Note: Because this (isset) is a language construct and not a function, it cannot be called using variable functions

This tells us isset is a language construct like echo, for, foreach. It is not a function. So here is one difference

//this works

$func = 'is_null';

$func($variable);

//this doesn't work

$func = 'isset';

$func($variable);

Also, is_null is a function, so it can take a function return value as its argument, while isset cannot do that.

//this works

is_null(getVariable());

//this doesn't work

isset(getVariable());

Since isset is language construct while is_null is a function, you can guess there is performance difference between them. Using language construct is more efficient than calling a function. To check the difference, I will use VLD to expose the opcode(about VLD, check this http://hengrui-li.blogspot.com/2011/07/review-php-opcode-with-vld.html)

test1.php

<?php

$name = null;

isset($name);

php -dvld.active=1 test1.php

line # * op fetch ext return operands

---------------------------------------------------------------------------------

2 0 > EXT_STMT

1 ASSIGN !0, null

3 2 EXT_STMT

3 ZEND_ISSET_ISEMPTY_VAR 5 ~1 !0

4 FREE ~1

4 5 > RETURN 1

As we can see, PHP parse isset as one opcode operation: ZEND_ISSET_ISEMPTY_VAR.

test2.php

<?php

$name = null;

is_null($name);

php -dvld.active=1 test2.php

line # * op fetch ext return operands

---------------------------------------------------------------------------------

2 0 > EXT_STMT

1 ASSIGN !0, null

3 2 EXT_STMT

3 EXT_FCALL_BEGIN

4 SEND_VAR !0

5 DO_FCALL 1 'is_null'

6 EXT_FCALL_END

4 7 > RETURN 1

To call a is_null function, PHP does these opcode operations: EXT_FCALL_BEGIN, SEND_VAR, DO_FCALL, EXT_FCALL_END

The result is quite obvious now. isset is more efficient. But sometimes, checking is null simply makes more sense than checking isset, especially when we are checking a function return value:

$name = $user->getName();

isset($name);

is_null($name);

For this example, we can still use isset($user) to check if $user is null or not, but, by the meaning of the name 'isset', here $user seems being set obviously. What we really want to check is if $user is null or not. At this situation(when we simply want to check if a variable is null, not worrying about if it is set), using $name === null is better than using is_null($name)

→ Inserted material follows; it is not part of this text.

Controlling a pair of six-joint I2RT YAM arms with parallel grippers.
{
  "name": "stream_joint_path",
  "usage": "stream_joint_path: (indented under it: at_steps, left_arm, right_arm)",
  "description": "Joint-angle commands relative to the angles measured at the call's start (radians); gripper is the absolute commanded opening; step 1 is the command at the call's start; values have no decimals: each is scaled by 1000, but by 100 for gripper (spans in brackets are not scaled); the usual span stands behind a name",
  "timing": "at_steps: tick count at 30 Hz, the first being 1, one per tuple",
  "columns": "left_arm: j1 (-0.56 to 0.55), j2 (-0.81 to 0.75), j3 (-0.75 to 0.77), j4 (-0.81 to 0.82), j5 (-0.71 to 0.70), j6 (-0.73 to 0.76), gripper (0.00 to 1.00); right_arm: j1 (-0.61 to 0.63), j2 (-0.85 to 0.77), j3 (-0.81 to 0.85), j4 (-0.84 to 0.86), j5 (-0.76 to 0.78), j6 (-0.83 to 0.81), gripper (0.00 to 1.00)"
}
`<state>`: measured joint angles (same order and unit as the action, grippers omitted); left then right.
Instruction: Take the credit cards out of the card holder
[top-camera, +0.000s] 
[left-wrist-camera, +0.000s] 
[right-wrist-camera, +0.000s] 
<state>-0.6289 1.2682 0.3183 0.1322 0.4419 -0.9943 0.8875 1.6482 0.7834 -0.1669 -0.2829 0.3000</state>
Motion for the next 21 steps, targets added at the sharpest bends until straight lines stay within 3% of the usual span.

$name === null returns exactly same result as is_null($name), however, $name === null is more efficient. It is almost as efficient as isset. Let's check the opcode:

test3.php

<?php

$name = null;

$name === null;

php -dvld.active=1 test3.php

line # * op fetch ext return operands

---------------------------------------------------------------------------------

2 0 > EXT_STMT

1 ASSIGN !0, null

3 2 EXT_STMT

3 IS_IDENTICAL ~1 !0, null

4 FREE ~1

4 5 > RETURN 1

From micro performance optimization perspective: isset better than ===null better than is_null.

I think the correct usage of them is: if we want to check if a variable is "set"(or existing), use isset; if we want to check if an existing variable's value is null, use === null.

The performance difference among them belongs to micro-optimization, so i have to run 5 million times of comparison to see the difference:

My testing code is quite simple:

<?php

$counter = 5000000;

$name = 'henry';

$start = microtime(true);

for($i=0; $i<$counter; $i++) {

isset($name);

}

$end = microtime(true);

echo $end - $start, "\n";
?>

I simply replace isset(name) with is_null($name) and $name === null and run the script respectively. And the result is:

isset: 1.62s

===null: 1.80s

is_null: 8.47s

It is a little out of my expect that is_null could be that slower, anyway, just a simple test for fun.